Scritto da Andrea Sperti  | 

Massimo Moratti, ex presidente dell'Inter, ha parlato a Radio Rai, nella trasmissione Radio Anch'io Sport, partendo dalla corsa scudetto: 

IN CONTEMPORANEA - "Sarebbe più interessante e giusto se le prime quattro giocassero tutte lo stesso giorno e allo stesso orario".

PADRONI DEL PROPRIO DESTINO - "I numeri dicono questo ma il campionato ogni domenica mette in pista qualcosa di nuovo. I nerazzurri hanno fatto il passo giusto e hanno convinto, giocando davvero bene".

DYBALA O LUKAKU? - "Dybala lo prenderei sempre, lo considero davvero forte. Credo che comunque un centravanti serva, se non sarà Lukaku ne servirà comunque uno nuovo in vista della prossima stagione".

CALCIO ITALIANO - "Era già in difficoltà, la pandemia ha fatto ancora peggio. Il calcio è una distrazione per la testa di tutti, oggi le partite sono fondamentali per togliere pensieri".

LAUTARO IN DIFFICOLTÀ - "Non lo so, è un giocatore che promette tantissimo ma ancora non ha fatto il passo in più. Ha i mezzi per fare bene, ha classe e coraggio. Spero che nelle ultime partite possa fare meglio. Dzeko ha fatto bene senza di lui? Correa non è male, è intelligente e crea spazi. Il bosniaco è un grandissimo campione, gli chiediamo la continuità da qui alla fine dell'anno".
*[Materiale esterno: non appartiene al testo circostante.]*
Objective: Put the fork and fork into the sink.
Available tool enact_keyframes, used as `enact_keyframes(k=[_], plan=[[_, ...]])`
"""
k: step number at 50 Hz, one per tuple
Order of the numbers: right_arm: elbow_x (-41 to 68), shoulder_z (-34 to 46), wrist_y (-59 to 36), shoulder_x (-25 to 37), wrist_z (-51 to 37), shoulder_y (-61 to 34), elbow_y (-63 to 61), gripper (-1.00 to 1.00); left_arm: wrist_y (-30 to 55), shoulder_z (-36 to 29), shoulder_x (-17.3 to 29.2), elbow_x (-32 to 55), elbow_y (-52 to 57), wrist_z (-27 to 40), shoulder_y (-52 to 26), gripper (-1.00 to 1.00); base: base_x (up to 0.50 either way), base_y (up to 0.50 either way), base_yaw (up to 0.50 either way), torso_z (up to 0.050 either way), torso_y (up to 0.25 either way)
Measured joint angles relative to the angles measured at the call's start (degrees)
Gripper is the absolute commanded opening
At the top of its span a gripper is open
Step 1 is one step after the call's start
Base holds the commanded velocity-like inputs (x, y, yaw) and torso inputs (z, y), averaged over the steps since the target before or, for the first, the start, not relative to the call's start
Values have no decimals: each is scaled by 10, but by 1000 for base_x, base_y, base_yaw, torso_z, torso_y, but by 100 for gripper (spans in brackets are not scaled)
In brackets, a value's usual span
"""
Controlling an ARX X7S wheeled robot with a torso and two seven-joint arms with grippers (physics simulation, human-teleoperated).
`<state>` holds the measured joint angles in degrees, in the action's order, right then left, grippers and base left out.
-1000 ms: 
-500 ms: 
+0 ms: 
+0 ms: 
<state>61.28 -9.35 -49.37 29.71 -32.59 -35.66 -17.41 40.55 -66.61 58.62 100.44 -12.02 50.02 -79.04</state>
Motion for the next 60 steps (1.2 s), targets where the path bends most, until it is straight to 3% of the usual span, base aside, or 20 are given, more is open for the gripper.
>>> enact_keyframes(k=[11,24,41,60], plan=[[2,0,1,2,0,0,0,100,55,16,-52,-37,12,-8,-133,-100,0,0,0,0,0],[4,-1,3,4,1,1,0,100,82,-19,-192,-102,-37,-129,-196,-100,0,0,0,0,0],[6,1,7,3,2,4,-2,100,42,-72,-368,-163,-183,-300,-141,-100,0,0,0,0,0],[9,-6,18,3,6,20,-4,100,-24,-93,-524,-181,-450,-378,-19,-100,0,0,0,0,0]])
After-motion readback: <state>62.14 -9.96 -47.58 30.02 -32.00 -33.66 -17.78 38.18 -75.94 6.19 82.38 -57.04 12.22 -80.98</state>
MILAN - "Quest'anno ha fatto tantissimo, c'è solo da ringraziare Pioli. Adesso è un momento di stanca, può capitare un periodo così. Adesso vedremo se avrà la forza di tornare a vincere, l'attacco ieri ha fatto male. Abbiamo visto una grande partita in Inghilterra ieri, il ritmo è completamente diverso ed è dovuto alla qualità dei singoli. Sono due sport diversi, le nostre squadre sono in crisi ma non hanno fatto il massimo".
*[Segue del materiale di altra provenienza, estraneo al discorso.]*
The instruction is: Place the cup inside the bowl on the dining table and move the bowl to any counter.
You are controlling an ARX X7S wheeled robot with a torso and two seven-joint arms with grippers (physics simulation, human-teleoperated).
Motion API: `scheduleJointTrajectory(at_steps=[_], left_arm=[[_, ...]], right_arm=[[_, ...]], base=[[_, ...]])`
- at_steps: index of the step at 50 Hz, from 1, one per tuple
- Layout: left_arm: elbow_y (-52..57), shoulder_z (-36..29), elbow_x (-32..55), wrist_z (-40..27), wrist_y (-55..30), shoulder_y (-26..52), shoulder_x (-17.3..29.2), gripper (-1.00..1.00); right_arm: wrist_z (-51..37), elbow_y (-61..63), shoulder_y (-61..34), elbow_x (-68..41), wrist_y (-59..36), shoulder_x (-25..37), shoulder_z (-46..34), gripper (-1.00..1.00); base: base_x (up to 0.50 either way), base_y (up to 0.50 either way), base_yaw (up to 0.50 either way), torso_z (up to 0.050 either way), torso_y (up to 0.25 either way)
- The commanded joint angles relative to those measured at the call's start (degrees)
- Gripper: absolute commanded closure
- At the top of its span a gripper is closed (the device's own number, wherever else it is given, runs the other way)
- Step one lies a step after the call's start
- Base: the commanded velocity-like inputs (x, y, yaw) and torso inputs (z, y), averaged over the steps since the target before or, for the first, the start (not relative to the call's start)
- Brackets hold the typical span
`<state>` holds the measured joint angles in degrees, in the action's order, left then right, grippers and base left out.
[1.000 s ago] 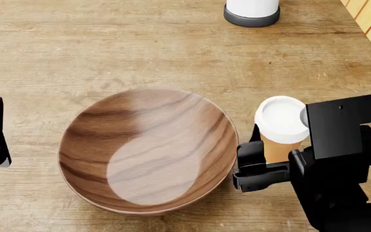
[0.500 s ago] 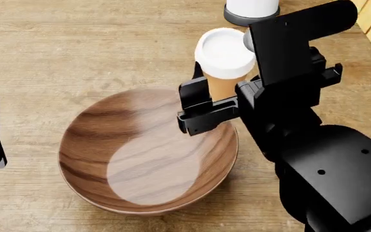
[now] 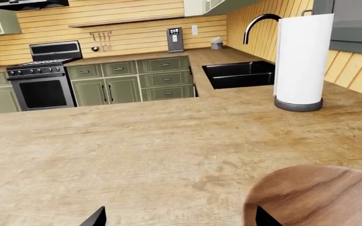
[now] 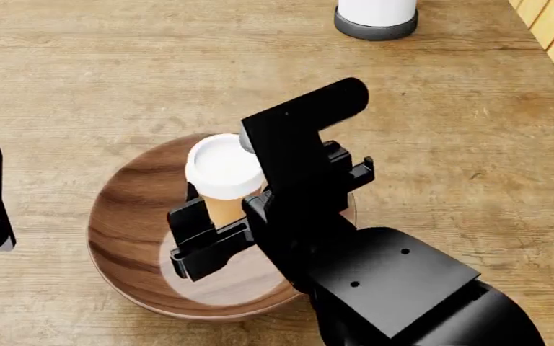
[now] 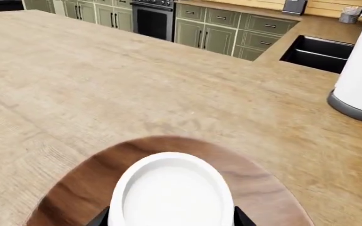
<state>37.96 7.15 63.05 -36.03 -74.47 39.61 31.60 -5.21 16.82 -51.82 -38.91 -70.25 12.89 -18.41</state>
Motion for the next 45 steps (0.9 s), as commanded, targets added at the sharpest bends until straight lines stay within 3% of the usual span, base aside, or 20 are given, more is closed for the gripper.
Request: scheduleJointTrajectory(at_steps=[1,16,17,30,45], left_arm=[[0.54,0.72,0.77,-0.77,-0.19,-0.82,0.35,-1.0],[1.01,2.38,2.2,-0.41,0.7,-2.45,1.84,-1.0],[1.06,2.59,2.35,-0.3,0.78,-2.65,2.0,-1.0],[0.39,1.16,2.81,-1.34,0.68,-1.04,1.83,-1.0],[-0.53,-1.29,1.4,-1.62,1.67,-0.06,1.07,-1.0]], right_arm=[[1.01,-2.88,1.7,1.87,1.86,-1.1,-3.51,1.0],[0.81,-3.38,1.93,1.67,2.0,-1.3,-5.21,1.0],[0.73,-3.29,1.92,1.6,1.94,-1.29,-5.18,-1.0],[-0.43,-2.23,1.52,0.47,1.47,-1.08,-3.48,-1.0],[-4.21,2.04,-4.08,-2.59,-2.8,2.21,6.22,-1.0]], base=[[0.0,0.0,0.0,0.0,0.0],[0.0,0.0,0.0,0.0,0.0],[0.0,0.0,0.0,0.0,0.0],[0.0,0.0,0.0,0.0,0.0],[0.0,0.0,0.0,0.0,0.0]])
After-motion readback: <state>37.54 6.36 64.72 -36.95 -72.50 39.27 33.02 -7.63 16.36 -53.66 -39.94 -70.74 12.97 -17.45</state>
JUVENTUS - "Non credo che la Juve sia fuori dai giochi, purtroppo. Riesce sempre a vincere in qualche modo e le prime tre dovranno fare attenzione ai bianconeri, che non si arrendono mai".
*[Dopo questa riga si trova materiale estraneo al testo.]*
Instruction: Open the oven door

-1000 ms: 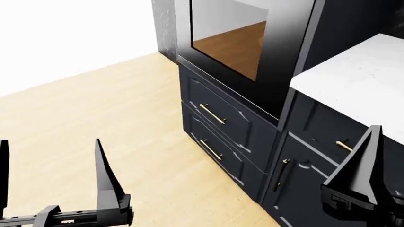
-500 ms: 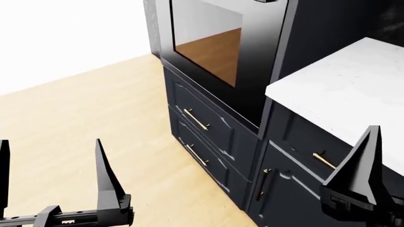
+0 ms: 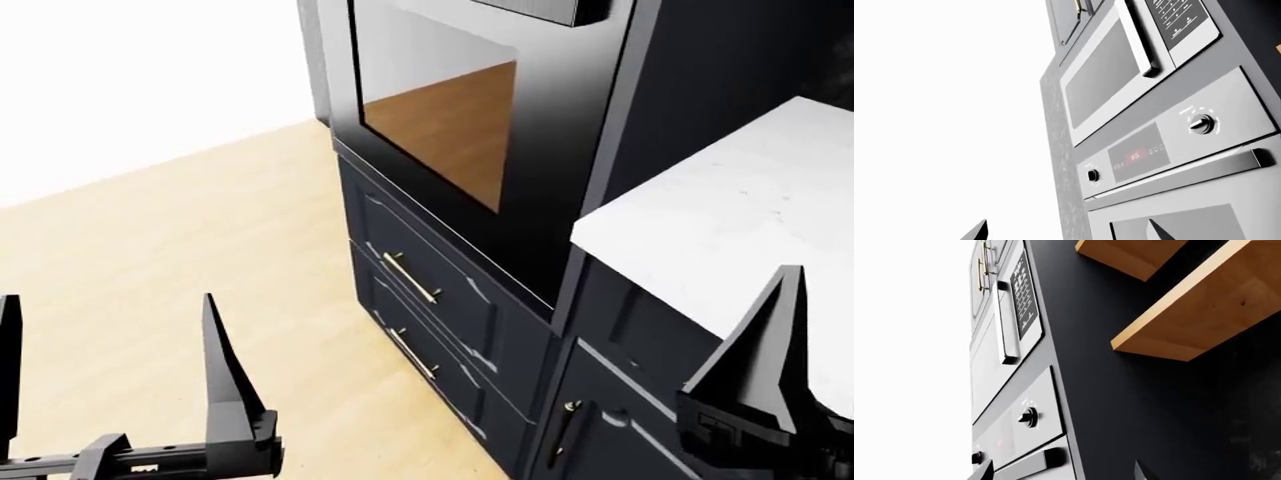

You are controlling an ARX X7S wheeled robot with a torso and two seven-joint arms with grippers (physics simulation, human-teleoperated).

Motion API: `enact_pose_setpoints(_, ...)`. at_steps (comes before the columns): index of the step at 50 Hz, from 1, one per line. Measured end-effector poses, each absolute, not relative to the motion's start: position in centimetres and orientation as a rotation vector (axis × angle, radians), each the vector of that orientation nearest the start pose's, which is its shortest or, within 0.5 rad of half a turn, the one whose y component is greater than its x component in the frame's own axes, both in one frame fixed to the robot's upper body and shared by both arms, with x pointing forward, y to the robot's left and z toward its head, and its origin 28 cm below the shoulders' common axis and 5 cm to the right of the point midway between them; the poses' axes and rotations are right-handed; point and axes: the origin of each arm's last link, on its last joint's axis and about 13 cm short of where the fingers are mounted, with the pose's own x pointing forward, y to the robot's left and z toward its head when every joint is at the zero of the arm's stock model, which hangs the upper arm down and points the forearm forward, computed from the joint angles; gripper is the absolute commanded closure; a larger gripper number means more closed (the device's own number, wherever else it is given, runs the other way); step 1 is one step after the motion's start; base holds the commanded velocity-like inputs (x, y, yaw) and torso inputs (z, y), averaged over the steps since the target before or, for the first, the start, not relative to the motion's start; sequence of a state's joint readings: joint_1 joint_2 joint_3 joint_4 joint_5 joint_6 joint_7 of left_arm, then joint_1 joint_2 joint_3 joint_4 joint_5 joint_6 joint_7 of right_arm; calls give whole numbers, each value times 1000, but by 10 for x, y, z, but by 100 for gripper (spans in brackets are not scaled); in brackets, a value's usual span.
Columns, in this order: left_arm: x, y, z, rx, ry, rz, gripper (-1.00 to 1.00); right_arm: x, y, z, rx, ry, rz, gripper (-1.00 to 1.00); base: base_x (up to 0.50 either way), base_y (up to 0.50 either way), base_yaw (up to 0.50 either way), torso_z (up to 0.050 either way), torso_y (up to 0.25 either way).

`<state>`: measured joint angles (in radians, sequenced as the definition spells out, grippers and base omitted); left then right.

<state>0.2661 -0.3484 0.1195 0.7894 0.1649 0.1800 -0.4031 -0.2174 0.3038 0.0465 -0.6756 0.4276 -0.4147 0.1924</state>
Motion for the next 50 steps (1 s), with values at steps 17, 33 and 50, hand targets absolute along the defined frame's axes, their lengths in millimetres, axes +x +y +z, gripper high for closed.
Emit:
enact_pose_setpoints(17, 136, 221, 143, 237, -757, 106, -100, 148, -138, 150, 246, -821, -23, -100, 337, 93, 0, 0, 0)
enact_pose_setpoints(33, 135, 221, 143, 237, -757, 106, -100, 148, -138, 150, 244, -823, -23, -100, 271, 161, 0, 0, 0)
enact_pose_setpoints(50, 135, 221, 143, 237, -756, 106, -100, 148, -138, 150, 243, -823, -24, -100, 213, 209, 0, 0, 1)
NUOVO STADIO - "Entrare dentro questo vespaio non è una cosa da fare. Sembrava andasse tutto tranquillo, poi sono sorti problemi. Sesto San Giovanni è una zona ottima per uno stadio ma sarebbe brutto per Milano. La necessità di carattere economico c'è, vedremo. Tenere lì un monumento come San Siro sarebbe inutile, non voglio difenderlo ma è ancora valido e quando si entra lì dentro si sente la passione di sempre, un luogo dove sono state scritte pagine incredibili".